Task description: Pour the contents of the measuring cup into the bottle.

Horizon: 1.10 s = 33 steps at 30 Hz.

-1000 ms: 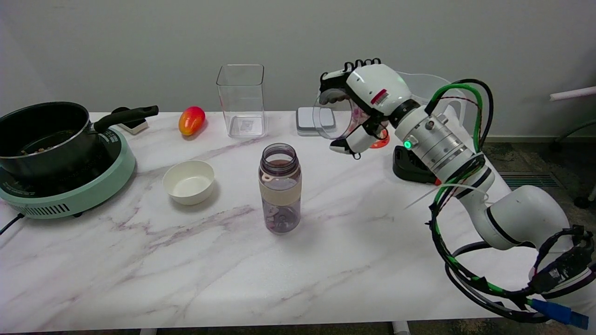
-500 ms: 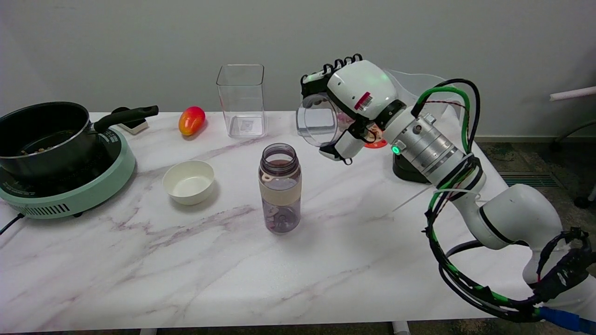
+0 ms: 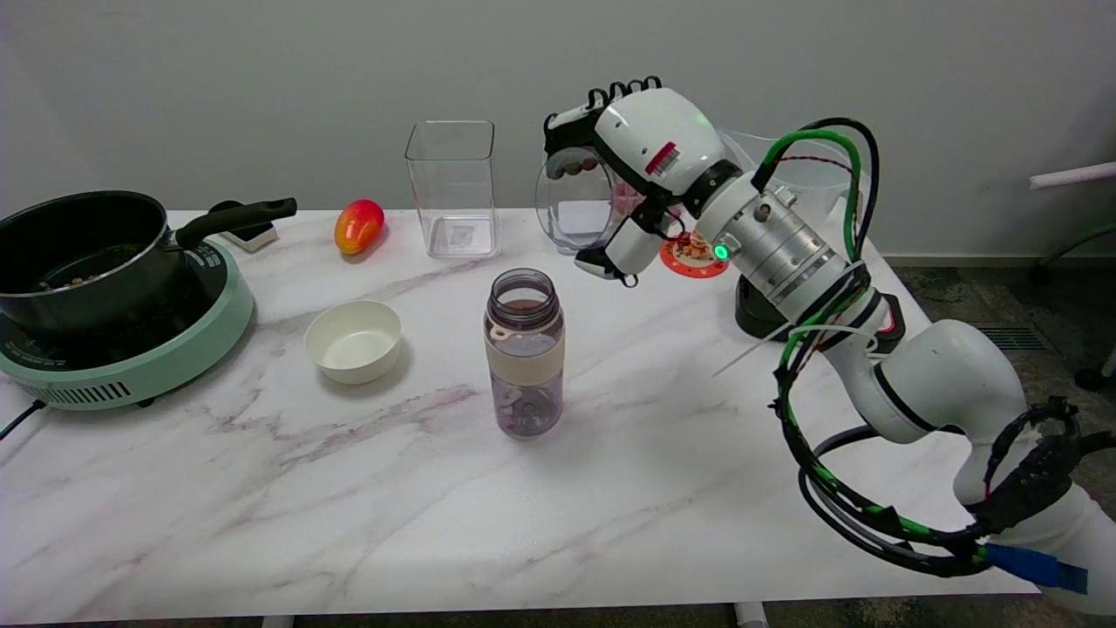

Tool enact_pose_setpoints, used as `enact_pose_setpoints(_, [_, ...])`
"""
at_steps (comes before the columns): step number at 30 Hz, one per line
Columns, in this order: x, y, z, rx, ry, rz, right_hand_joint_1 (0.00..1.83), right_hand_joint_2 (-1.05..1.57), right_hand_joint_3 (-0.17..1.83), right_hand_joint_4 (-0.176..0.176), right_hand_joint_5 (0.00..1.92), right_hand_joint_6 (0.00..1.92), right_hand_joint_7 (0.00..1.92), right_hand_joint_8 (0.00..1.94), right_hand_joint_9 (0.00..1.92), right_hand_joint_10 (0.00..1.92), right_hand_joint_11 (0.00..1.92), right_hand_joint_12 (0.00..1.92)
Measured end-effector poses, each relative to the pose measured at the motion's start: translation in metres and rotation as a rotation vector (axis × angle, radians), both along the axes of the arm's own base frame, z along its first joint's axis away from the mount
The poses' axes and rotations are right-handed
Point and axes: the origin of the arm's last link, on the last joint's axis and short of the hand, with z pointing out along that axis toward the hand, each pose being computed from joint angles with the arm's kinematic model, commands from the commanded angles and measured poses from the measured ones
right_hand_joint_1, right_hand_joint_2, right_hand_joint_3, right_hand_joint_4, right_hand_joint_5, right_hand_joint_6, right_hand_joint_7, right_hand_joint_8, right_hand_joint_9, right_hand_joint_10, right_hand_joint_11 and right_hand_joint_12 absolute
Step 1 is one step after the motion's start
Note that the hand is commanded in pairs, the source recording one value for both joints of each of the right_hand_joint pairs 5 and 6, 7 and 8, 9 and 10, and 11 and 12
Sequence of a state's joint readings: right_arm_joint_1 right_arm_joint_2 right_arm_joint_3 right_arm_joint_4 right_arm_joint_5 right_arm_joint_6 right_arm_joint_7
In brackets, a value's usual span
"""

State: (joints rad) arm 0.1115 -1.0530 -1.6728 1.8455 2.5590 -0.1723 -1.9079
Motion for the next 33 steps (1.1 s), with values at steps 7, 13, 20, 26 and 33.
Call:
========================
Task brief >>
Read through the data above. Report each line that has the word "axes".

Problem solution >>
Measured end-effector poses, each relative to the pose measured at the motion's start: translation in metres and rotation as a rotation vector (axis × angle, radians), both along the axes of the arm's own base frame, z along its first joint's axis away from the mount
The poses' axes and rotations are right-handed
Point and axes: the origin of the arm's last link, on the last joint's axis and short of the hand, with z pointing out along that axis toward the hand, each pose being computed from joint angles with the arm's kinematic model, commands from the commanded angles and measured poses from the measured ones

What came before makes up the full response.